What to produce: Reproduce the records below exactly as they appear.

Raw data:

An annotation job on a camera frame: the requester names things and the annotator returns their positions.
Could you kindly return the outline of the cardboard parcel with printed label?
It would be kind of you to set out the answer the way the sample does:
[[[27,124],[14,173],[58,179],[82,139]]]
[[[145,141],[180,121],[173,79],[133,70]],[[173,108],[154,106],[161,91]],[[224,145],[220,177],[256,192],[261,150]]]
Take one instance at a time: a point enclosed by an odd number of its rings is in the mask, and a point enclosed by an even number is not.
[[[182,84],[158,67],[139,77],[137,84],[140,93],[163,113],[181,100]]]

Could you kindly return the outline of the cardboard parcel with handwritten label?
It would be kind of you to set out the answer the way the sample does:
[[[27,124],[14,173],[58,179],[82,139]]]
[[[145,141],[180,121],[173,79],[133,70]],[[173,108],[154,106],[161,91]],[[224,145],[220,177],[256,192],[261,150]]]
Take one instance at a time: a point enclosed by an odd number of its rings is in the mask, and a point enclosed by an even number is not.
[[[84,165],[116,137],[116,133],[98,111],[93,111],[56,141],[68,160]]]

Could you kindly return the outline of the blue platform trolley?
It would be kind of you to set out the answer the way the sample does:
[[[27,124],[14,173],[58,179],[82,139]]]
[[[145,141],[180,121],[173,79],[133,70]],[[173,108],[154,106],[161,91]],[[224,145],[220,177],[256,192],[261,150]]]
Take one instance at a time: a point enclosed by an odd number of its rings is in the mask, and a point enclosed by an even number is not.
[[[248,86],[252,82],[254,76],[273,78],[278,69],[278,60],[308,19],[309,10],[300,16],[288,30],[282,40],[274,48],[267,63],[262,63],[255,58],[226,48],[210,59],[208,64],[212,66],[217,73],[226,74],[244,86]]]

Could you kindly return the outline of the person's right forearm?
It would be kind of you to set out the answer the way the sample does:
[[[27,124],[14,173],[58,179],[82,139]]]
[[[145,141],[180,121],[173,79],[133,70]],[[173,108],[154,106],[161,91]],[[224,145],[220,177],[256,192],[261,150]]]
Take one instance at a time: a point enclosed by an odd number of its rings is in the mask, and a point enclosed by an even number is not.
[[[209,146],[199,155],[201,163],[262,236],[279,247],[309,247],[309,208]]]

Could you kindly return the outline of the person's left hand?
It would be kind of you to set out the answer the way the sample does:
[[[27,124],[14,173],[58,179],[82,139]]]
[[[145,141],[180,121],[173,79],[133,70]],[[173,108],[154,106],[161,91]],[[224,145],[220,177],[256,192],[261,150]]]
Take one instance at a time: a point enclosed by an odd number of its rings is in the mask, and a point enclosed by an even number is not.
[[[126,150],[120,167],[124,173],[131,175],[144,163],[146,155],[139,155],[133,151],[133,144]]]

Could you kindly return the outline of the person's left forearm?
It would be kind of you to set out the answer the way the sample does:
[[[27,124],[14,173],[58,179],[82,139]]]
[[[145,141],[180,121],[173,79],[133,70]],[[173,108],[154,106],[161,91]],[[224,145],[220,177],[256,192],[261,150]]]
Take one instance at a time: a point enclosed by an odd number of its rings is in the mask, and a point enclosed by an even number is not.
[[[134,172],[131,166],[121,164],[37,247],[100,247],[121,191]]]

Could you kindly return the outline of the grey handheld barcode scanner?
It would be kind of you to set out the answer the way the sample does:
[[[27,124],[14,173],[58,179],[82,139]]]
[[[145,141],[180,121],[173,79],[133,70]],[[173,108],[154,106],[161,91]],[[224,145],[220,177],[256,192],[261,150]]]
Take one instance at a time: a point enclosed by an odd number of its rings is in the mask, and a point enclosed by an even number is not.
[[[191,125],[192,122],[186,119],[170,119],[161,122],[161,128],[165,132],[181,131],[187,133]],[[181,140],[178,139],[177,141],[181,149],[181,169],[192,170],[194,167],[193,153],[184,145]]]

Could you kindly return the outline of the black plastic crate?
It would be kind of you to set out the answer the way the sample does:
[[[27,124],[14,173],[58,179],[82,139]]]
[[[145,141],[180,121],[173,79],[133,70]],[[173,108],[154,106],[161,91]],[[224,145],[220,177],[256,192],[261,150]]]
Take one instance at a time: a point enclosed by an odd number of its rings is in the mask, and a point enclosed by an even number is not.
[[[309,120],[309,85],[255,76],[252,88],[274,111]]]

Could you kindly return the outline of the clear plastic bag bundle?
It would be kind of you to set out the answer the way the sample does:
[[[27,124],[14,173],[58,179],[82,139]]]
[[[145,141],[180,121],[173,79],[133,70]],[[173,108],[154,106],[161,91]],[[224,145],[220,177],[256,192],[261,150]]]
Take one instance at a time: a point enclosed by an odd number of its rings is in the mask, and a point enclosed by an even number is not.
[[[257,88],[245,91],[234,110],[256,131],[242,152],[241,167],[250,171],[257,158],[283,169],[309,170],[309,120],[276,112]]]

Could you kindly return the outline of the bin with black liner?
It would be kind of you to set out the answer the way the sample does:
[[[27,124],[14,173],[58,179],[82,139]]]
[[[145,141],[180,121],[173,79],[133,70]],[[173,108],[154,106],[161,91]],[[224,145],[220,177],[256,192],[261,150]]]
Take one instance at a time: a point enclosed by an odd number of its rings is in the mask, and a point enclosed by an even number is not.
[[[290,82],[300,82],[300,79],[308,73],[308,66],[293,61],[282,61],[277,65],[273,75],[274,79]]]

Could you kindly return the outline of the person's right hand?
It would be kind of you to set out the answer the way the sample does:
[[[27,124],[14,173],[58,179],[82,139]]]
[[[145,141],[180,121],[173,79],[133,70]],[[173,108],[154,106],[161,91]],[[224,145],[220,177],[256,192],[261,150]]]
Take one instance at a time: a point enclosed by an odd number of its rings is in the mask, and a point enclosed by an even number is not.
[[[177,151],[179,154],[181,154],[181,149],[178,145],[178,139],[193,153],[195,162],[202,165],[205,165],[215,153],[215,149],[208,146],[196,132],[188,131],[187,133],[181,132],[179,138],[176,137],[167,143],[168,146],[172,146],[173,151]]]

Reply:
An annotation job on a camera frame: the requester names things and the annotator returns their positions.
Could you kindly return the outline of the cardboard parcel with printed label?
It would be kind of you to set out the answer the way the sample does:
[[[27,124],[14,173],[58,179],[82,139]]]
[[[145,141],[180,121],[173,79],[133,70]],[[173,108],[154,106],[161,91]],[[224,145],[220,177],[256,192],[261,150]]]
Take one instance at a time: a point enclosed by an odd number of its rings is in the mask, and a point enclosed by an even number is not.
[[[182,84],[158,67],[139,77],[137,84],[140,93],[163,113],[181,100]]]

Could you kindly return the outline of the cardboard parcel with handwritten label?
It would be kind of you to set out the answer the way the sample does:
[[[27,124],[14,173],[58,179],[82,139]]]
[[[145,141],[180,121],[173,79],[133,70]],[[173,108],[154,106],[161,91]],[[224,145],[220,177],[256,192],[261,150]]]
Take one instance at a time: a point enclosed by an odd number of its rings is in the mask, and a point enclosed by an even number is not.
[[[84,165],[116,137],[116,133],[98,111],[93,111],[56,141],[68,160]]]

Could you kindly return the outline of the blue platform trolley?
It would be kind of you to set out the answer the way the sample does:
[[[27,124],[14,173],[58,179],[82,139]]]
[[[145,141],[180,121],[173,79],[133,70]],[[173,108],[154,106],[161,91]],[[224,145],[220,177],[256,192],[261,150]]]
Take one instance at a time: a point enclosed by an odd number of its rings is in the mask, and a point enclosed by an even number is not.
[[[248,86],[252,82],[254,76],[273,78],[278,69],[278,60],[308,19],[309,10],[300,16],[288,30],[282,40],[274,48],[267,63],[262,63],[255,58],[226,48],[210,59],[208,64],[212,66],[217,73],[226,74],[244,86]]]

Could you kindly return the outline of the person's right forearm?
It would be kind of you to set out the answer the way the sample does:
[[[27,124],[14,173],[58,179],[82,139]]]
[[[145,141],[180,121],[173,79],[133,70]],[[173,108],[154,106],[161,91]],[[224,145],[220,177],[256,192],[261,150]]]
Take one instance at a time: a point enclosed by an odd number of its rings is in the mask, and a point enclosed by an even number is not.
[[[209,146],[199,155],[201,163],[262,236],[279,247],[309,247],[309,208]]]

Could you kindly return the outline of the person's left hand?
It would be kind of you to set out the answer the way the sample does:
[[[27,124],[14,173],[58,179],[82,139]]]
[[[145,141],[180,121],[173,79],[133,70]],[[173,108],[154,106],[161,91]],[[224,145],[220,177],[256,192],[261,150]]]
Take one instance at a time: a point enclosed by an odd number of its rings is in the mask, and a point enclosed by an even number is not.
[[[126,150],[120,167],[124,173],[131,175],[144,163],[146,155],[139,155],[133,151],[133,144]]]

Could you kindly return the outline of the person's left forearm?
It would be kind of you to set out the answer the way the sample does:
[[[27,124],[14,173],[58,179],[82,139]]]
[[[145,141],[180,121],[173,79],[133,70]],[[173,108],[154,106],[161,91]],[[224,145],[220,177],[256,192],[261,150]]]
Take one instance at a time: a point enclosed by an odd number of its rings is in the mask, and a point enclosed by an even number is not.
[[[134,172],[131,166],[121,164],[37,247],[100,247],[121,191]]]

Could you kindly return the outline of the grey handheld barcode scanner?
It would be kind of you to set out the answer the way the sample does:
[[[27,124],[14,173],[58,179],[82,139]]]
[[[145,141],[180,121],[173,79],[133,70]],[[173,108],[154,106],[161,91]],[[224,145],[220,177],[256,192],[261,150]]]
Take one instance at a time: a point enclosed by an odd number of its rings is in the mask, and a point enclosed by an even number is not.
[[[191,125],[192,122],[186,119],[170,119],[161,122],[161,128],[165,132],[181,131],[187,133]],[[181,140],[178,139],[177,141],[181,149],[181,169],[192,170],[194,167],[193,153],[184,145]]]

Could you kindly return the outline of the black plastic crate?
It would be kind of you to set out the answer the way the sample does:
[[[27,124],[14,173],[58,179],[82,139]]]
[[[145,141],[180,121],[173,79],[133,70]],[[173,108],[154,106],[161,91]],[[224,145],[220,177],[256,192],[261,150]]]
Take one instance at a time: a point enclosed by an odd number of its rings is in the mask, and a point enclosed by an even number is not.
[[[309,120],[309,85],[255,76],[252,88],[274,111]]]

Could you kindly return the outline of the clear plastic bag bundle?
It would be kind of you to set out the answer the way the sample does:
[[[27,124],[14,173],[58,179],[82,139]]]
[[[145,141],[180,121],[173,79],[133,70]],[[173,108],[154,106],[161,91]],[[224,145],[220,177],[256,192],[261,150]]]
Take one instance at a time: a point enclosed by an odd number of its rings is in the mask, and a point enclosed by an even number is not.
[[[257,88],[245,91],[234,110],[256,131],[242,152],[241,167],[250,171],[257,158],[283,169],[309,170],[309,120],[276,112]]]

Could you kindly return the outline of the bin with black liner?
It would be kind of you to set out the answer the way the sample does:
[[[27,124],[14,173],[58,179],[82,139]]]
[[[145,141],[180,121],[173,79],[133,70]],[[173,108],[154,106],[161,91]],[[224,145],[220,177],[256,192],[261,150]]]
Take one instance at a time: a point enclosed by an odd number of its rings is in the mask, and a point enclosed by an even number is not.
[[[290,82],[300,82],[300,79],[308,73],[308,66],[293,61],[282,61],[277,65],[273,75],[274,79]]]

Could you kindly return the outline of the person's right hand?
It would be kind of you to set out the answer the way the sample does:
[[[27,124],[14,173],[58,179],[82,139]]]
[[[145,141],[180,121],[173,79],[133,70]],[[173,108],[154,106],[161,91]],[[224,145],[220,177],[256,192],[261,150]]]
Take one instance at a time: a point enclosed by an odd number of its rings is in the mask, and a point enclosed by an even number is not.
[[[177,151],[179,154],[181,154],[181,149],[178,145],[178,139],[193,153],[195,162],[202,165],[205,165],[215,153],[215,149],[208,146],[196,132],[188,131],[187,133],[181,132],[179,138],[176,137],[167,143],[168,146],[172,146],[173,151]]]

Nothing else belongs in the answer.